Ice hockey is the world's fastest sport played on two feet, with players reaching in excess of 35 mph forwards, and 15 mph travelling backwards. The high intensity intermittent skating, combined with rapid changes in velocity and frequent body contact, indicate a high injury potential. English Ice Hockey Association (EIHA) and Ice Hockey UK organise and regulate the sport, including the implementation of medical procedures. The aim of this study was to investigate the current level of provision of first aid in English Ice Hockey from grass roots to semiprofessional level. A total of 18 medical staff completed a questionnaire regarding their role as first aiders in an EIHA registered team. A second questionnaire was issued to 116 players and parents competing in an EIHA recognised league regarding their perception of medical provision in the sport. Results show that 88% of medical staff and 55% of players/parents believed the current medical provision to be insufficient. Of the 18 medical staff, half were graduate sports therapists, two were physiotherapists and nine had attended the EIHA Ice Hockey First Aid course. None of the medical staff had a written job description and only 78% had attended relevant continuing professional development in the last 12 months. 94% of home fixtures were attended by medical staff, compared to 77% of away fixtures.
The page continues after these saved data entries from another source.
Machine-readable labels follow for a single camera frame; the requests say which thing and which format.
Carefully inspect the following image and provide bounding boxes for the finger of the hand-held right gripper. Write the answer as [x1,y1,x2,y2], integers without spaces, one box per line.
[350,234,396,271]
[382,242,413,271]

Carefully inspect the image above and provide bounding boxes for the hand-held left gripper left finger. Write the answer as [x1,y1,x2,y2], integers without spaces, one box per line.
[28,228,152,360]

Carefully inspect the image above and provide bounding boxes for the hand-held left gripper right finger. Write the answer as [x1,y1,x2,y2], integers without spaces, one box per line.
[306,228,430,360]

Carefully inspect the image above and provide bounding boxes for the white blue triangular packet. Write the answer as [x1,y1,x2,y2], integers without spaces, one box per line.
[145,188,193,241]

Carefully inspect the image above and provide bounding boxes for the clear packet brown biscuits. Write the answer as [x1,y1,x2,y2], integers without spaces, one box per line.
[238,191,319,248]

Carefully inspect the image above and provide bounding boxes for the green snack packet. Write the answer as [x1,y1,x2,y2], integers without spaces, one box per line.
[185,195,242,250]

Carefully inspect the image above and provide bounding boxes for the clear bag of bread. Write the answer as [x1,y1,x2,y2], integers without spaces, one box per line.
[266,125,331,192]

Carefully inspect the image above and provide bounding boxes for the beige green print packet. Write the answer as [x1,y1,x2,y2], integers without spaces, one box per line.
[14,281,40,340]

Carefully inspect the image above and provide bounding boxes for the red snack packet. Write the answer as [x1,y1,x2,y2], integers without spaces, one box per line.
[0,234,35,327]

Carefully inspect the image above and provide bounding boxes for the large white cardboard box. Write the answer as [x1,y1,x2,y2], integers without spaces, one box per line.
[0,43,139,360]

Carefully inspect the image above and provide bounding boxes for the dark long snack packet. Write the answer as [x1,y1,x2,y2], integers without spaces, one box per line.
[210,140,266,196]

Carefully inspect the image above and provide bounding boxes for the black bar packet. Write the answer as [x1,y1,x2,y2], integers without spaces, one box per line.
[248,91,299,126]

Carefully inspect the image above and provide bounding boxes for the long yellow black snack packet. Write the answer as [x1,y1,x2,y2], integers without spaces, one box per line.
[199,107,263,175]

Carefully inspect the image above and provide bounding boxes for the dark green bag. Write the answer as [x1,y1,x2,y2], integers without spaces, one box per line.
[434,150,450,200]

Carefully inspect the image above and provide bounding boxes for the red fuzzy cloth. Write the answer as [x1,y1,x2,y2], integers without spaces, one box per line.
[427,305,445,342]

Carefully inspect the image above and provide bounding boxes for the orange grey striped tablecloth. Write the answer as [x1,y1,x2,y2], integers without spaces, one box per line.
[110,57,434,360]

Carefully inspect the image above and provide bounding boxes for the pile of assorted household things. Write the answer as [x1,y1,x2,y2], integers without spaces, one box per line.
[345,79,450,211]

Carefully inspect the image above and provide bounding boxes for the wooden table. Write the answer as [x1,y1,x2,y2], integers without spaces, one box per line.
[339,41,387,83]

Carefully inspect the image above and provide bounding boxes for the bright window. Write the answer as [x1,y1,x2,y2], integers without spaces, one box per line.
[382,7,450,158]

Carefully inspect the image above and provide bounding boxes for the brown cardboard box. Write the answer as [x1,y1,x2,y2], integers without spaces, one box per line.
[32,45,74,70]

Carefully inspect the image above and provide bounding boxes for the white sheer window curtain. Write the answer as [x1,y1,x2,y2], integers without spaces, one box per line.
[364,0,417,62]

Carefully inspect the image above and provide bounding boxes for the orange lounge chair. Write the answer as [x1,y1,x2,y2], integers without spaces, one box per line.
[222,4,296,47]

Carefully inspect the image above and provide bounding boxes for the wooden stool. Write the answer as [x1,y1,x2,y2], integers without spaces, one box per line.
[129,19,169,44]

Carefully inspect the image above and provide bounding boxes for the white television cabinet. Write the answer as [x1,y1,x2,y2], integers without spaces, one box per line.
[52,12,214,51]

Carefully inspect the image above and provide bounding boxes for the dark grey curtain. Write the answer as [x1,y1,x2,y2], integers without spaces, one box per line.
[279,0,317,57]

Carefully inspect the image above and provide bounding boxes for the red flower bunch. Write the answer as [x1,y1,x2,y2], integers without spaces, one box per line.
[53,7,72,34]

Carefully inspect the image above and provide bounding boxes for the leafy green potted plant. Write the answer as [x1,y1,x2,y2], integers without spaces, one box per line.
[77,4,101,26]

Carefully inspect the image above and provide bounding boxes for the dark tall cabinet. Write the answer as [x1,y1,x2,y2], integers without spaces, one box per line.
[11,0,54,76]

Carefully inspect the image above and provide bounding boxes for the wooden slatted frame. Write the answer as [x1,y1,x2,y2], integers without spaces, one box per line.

Regarding medical staff appointments, “personal contact” was the most popular method of appointment with interviews or adverts for job vacancies the least popular. In conclusion, evidence suggests the affiliated medical person are sufficiently qualified to provide first aid for ice hockey, but the regularity and methods by which the medical staff are appointed needs to be reviewed. The EIHA Ice Hockey First Aid course has influenced the number of first aiders working in the sport with 50% of staff questioned possessing the qualification.